Why didn't he teach Strong!!!!
Posted on 10/4/16 at 3:21 pm to engvol
That's a good point. When I think of "good" it comes with a specific situation:
Ex: up by 10-16 pts, 2nd half against a decent opponent. Who's the best at keeping control of the football and running the clock?
-Saban
-Paul Johnson
-Muschamp
-Paul Chryst
These coaches come to mind, but is it due to their skill as managers or more due to the fact they have the personnel to execute?
Ex: up by 10-16 pts, 2nd half against a decent opponent. Who's the best at keeping control of the football and running the clock?
-Saban
-Paul Johnson
-Muschamp
-Paul Chryst
These coaches come to mind, but is it due to their skill as managers or more due to the fact they have the personnel to execute?
This post was edited on 10/4/16 at 3:23 pm
Posted on 10/4/16 at 3:25 pm to JLivermore
Butch
Penn st coach
Penn st coach
This post was edited on 10/4/16 at 3:26 pm
Posted on 10/4/16 at 3:27 pm to JLivermore
quote:
That's a good point. When I think of "good" it comes with a specific situation:
Ex: up by 10-16 pts, 2nd half against a decent opponent.
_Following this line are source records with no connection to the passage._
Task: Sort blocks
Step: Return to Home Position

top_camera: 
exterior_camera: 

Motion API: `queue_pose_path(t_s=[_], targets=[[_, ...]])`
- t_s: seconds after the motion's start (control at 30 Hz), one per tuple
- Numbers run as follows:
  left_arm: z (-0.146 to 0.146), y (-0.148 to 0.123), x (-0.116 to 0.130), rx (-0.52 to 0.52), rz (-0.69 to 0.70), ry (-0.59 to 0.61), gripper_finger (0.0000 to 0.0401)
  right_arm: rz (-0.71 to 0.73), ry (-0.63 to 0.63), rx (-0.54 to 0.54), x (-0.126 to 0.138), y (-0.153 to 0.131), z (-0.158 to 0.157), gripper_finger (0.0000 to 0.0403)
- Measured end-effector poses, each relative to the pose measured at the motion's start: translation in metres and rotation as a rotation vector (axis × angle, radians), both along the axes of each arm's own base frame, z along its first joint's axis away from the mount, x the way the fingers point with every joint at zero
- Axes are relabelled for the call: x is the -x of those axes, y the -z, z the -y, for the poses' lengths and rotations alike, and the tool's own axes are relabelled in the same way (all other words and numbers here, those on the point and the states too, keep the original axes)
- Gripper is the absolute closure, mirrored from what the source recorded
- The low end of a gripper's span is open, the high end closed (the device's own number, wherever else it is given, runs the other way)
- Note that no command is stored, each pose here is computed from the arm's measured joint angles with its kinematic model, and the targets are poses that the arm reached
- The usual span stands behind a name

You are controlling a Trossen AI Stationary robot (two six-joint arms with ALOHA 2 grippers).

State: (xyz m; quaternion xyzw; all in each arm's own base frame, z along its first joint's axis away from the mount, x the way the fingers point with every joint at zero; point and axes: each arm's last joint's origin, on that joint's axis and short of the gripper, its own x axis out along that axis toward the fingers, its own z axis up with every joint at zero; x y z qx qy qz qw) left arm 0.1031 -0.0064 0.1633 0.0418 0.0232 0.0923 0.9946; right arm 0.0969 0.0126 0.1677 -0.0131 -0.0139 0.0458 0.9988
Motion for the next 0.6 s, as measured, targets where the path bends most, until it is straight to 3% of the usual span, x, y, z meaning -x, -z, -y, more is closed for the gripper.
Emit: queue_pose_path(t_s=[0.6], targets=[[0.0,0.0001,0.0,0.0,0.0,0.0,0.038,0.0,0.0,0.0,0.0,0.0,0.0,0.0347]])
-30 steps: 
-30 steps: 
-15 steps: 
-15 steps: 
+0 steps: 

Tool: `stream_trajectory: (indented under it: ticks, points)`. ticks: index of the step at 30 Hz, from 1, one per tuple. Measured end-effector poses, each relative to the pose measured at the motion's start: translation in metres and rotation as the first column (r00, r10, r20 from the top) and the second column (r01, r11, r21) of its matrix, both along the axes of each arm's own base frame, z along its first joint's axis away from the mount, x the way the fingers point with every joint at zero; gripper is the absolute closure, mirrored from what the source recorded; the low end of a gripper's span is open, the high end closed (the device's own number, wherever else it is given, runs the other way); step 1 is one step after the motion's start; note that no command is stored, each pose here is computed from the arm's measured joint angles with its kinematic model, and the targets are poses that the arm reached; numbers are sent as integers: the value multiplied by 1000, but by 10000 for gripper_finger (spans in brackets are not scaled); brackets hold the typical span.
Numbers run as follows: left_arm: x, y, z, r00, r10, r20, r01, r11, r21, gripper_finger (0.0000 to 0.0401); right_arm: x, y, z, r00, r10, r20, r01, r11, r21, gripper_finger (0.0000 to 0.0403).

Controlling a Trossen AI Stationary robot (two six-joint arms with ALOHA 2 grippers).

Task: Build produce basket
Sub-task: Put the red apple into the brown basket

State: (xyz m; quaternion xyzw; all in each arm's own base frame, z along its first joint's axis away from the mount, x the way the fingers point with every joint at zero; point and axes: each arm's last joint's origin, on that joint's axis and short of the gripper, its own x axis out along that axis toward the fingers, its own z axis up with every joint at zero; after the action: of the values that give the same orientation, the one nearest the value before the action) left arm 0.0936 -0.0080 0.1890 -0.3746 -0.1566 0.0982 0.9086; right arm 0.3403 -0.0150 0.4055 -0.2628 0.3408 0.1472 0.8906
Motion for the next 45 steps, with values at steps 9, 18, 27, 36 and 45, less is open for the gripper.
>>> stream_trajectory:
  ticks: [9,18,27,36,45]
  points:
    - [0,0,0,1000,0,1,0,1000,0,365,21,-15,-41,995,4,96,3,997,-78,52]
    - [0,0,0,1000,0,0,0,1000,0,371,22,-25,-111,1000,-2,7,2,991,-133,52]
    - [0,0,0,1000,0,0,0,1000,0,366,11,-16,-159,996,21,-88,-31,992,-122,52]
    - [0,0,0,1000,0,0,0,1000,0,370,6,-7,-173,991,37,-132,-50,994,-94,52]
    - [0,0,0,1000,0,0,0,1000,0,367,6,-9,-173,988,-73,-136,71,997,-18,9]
Who's the best at keeping control of the football and running the clock?
-Saban
-Paul Johnson
-Muschamp
-Paul Chryst
These coaches come to mind, but is it due to their skill as managers or more due to the fact they have the personnel to execute?
Bill Snyder was the first to come to mind for me
Posted on 10/4/16 at 3:47 pm to Rand AlThor
quote:
Les Miles
He said coaches.
Posted on 10/4/16 at 3:49 pm to JLivermore
quote:
Ex: up by 10-16 pts, 2nd half against a decent opponent. Who's the best at keeping control of the football and running the clock
Larry Blakeney was horrible at this. Up 31-3 on LSU at halftime back in 2008, and he keeps running the same old dink and dunk spread passing offense. Except receivers kept dropping passes and stopping the clock. 1st and 10, incomplete. 2nd and 10, incomplete. 3rd and 10, run up the middle, punt. You took 40 seconds off the clock and gave it back while your D is gassed from a scoring drive. Rinse and repeat. If they had just run the ball every 1st and 2nd down they might have held on to win. And the one time the D actually gets a stop, our PR fumbles it inside the 5 and LSU recovers and scores. I've never seen anything like it.
Posted on 10/4/16 at 3:49 pm to SprintFun
quote:
Urban is pretty damn good with clock management. They had a drive at the end of the first half last Saturday that was a textbook example.
See: Throwing the ball deep on third down vs Alabama in the Sugar Bowl when they didn't have any time outs.
Posted on 10/4/16 at 3:51 pm to KosmoCramer
To be fair, that may have been the only third and long we didn't complete that game.
Posted on 10/4/16 at 4:21 pm to JLivermore
Coaches that win a lot of games are generally good at clock management, and vice versa. Start there.
ETA: there are LESxceptions.
ETA: there are LESxceptions.
This post was edited on 10/4/16 at 4:22 pm
Posted on 10/4/16 at 4:35 pm to sorantable
What do you think about Hugh Freeze? I always thought his offenses played too fast in the second half but I have a financial bias
Posted on 10/4/16 at 4:48 pm to KosmoCramer
quote:
See: Throwing the ball deep on third down vs Alabama in the Sugar Bowl when they didn't have any time outs.
That throw was actually on first down.
Posted on 10/4/16 at 5:11 pm to VABuckeye
True. Point still stands, they only had two time outs.
Posted on 10/4/16 at 5:23 pm to JLivermore
No one outside of SC fans/opponents would notice because we're irrelevant right now but Clay Helton is easily one of if not the worst at this.